Witnesses often feel like they should add something more or explain something not asked. Most often, this takes place in the form of anecdotal editorializing. Suppose the opposing lawyer asks you “did you speak to your wife’s sister after the party?” You answer “yes, and she was so drunk as usual. She is always drunk, and she ignores her children.” Here again, you weren’t asked about your sister-in-law’s sobriety of attention to her children. The next question might be “how do you know that she is always drunk?” Of course, you don’t know because you’re not with her every second of every day. You come off as an unhinged windbag in the eyes of the judge – someone who can’t answer a simple question without putting someone else down. Do you find people like that generally trustworthy? I don’t, and most judges don’t. Moreover, you might give additional ammunition to the opposing lawyer. In the hypothetical above, you might be asked if you’ve ever left your children with their grandparents for weekend while you spent time with friends. “Isn’t this also ignoring your children?” the opposing lawyer asks. So now you’re a windbag and a hypocrite, neither of which help your witness credibility. Most of the time, if you can answer a question with “yes” or “no” then that is the best answer. A simple, direct answer is not as vulnerable to innuendo.
4. If you don’t understand the scope of a question, ask the questioning lawyer to clarify.

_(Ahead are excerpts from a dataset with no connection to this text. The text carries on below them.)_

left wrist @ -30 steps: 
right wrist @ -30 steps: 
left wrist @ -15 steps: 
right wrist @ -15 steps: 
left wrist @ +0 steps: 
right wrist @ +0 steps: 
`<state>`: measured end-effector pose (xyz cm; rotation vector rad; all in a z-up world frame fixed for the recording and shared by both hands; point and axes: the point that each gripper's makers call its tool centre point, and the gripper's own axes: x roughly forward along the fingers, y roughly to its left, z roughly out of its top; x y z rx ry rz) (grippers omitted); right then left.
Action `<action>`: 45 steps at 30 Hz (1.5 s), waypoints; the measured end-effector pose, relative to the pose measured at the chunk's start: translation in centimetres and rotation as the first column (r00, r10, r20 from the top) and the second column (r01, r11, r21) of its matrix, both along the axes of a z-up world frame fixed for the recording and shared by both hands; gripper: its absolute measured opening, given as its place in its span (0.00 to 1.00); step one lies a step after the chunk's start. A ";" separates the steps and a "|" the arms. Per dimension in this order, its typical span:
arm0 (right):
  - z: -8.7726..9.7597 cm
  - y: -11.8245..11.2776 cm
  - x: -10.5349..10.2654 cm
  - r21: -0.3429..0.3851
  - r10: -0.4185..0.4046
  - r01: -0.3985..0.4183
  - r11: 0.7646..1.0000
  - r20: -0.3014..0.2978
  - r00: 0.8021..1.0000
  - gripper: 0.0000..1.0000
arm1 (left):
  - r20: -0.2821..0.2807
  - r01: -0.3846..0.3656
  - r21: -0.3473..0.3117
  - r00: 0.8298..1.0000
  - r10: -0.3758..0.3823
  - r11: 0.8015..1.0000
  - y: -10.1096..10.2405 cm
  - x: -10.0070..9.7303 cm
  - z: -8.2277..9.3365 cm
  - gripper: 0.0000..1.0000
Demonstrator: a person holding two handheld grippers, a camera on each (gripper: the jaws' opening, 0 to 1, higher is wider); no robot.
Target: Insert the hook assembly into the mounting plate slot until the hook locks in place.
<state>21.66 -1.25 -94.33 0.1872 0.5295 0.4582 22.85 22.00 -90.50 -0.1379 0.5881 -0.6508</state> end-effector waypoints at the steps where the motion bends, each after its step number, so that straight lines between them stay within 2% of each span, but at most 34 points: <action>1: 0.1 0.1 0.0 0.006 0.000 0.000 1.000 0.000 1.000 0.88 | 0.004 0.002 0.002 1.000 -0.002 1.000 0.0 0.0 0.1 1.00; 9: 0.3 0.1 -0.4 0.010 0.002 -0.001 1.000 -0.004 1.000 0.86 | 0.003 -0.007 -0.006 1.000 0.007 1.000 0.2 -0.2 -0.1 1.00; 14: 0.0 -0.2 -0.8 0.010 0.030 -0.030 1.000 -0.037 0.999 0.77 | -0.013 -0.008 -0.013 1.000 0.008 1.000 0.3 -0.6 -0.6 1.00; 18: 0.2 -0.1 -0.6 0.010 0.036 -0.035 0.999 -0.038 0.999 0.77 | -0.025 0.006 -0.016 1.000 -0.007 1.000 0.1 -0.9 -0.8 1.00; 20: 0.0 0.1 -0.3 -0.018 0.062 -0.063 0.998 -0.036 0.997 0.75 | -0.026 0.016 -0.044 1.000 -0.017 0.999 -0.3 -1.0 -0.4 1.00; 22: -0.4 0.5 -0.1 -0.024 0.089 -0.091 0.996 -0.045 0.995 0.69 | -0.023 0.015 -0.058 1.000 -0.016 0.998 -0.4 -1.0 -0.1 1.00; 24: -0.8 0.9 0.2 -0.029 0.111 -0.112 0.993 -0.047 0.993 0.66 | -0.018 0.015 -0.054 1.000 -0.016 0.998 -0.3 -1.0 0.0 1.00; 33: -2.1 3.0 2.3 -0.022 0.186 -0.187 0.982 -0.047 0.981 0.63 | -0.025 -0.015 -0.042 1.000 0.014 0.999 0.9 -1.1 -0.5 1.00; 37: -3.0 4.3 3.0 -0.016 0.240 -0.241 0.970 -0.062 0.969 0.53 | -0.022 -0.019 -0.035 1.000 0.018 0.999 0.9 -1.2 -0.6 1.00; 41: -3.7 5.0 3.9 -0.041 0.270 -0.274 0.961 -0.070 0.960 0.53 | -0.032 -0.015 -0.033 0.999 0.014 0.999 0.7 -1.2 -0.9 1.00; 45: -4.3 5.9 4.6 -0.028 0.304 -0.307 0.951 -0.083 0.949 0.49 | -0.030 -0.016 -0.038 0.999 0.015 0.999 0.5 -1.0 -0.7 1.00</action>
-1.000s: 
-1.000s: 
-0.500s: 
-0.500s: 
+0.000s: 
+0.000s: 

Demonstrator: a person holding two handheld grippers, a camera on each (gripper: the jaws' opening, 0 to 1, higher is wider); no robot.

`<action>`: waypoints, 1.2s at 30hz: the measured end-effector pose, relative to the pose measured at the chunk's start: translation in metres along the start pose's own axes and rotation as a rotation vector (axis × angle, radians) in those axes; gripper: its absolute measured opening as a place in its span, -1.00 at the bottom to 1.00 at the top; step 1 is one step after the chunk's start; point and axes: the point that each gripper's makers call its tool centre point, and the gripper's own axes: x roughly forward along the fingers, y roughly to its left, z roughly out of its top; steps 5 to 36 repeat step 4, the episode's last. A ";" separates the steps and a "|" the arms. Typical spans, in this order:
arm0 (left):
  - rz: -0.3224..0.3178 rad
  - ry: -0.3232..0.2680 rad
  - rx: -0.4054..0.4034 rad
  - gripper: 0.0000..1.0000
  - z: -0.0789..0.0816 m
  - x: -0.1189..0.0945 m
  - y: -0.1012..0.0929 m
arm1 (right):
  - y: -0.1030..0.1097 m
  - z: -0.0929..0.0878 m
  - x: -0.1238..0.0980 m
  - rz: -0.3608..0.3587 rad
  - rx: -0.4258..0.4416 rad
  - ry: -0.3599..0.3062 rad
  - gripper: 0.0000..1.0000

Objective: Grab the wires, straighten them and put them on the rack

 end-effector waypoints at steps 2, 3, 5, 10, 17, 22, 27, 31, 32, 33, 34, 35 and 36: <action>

Asking a lawyer for clarification, or to rephrase the question, is probably the one exception to the “no questions from the witness stand” rule. Lawyers will often purposely word questions in a way the opposing witness will not understand. It’s a way to disarm the witness and make them squirm. Don’t ever be afraid to say “I don’t know what [unusual word] means.” If you respond when you don’t really understand the question, how are you going to give helpful testimony? It’s important to ask for clarification in a generic, con-combative way. Suppose you were asked “isn’t it true that your tax returns omitted critical information?” You respond “I don’t know what you mean by critical.” The lawyer clarifies “omitted important information?” The lawyer clarified the question, and unless you don’t speak English, you should not what important means. You can ask for clarification on all kinds of issues e.g. time and scope of questions. Suppose you were asked, have you ever lied to your wife? You might want to clarify whether the lawyer means ever or about something specific. You might want to as if the lawyer means all lies ever or only about important things. While this seems tedious, it is actually a normal part of the process.
5. Use qualifiers frequently.
Oftentimes it is prudent to leave a back door on expansive testimony. Suppose you were asked “Did you ever take your children to the doctor without calling their mother first?” This question could potentially cover a lot of time and a lot of doctor visits. You might want to ask for clarification as urged above. In any event, this would probably be a good place to have a qualifying phrase before your answer. “As best I can recall” and “To the best of my recollection” are some of my favorites. It can be tough to remember each and every doctor visit for a year let alone a greater period of time. If you qualify your testimony, you leave an escape route if something comes up that you did not mention. Then you can say you didn’t remember that particular visit, and it won’t look like you were lying. Another helpful qualifer is “I believe…” If you respond without prefacing, then it will appear as if you are certifying that your answer is definitely correct. If you preface with “I believe” or “I’m not certain” then you can safely correct yourself later if need be.
These tips are not everything you will need to know. I you have concerns, meet with your lawyer to discuss them well in advance. There is no substitute for preparation. However, if you keep these tips in mind, you will have a good head start.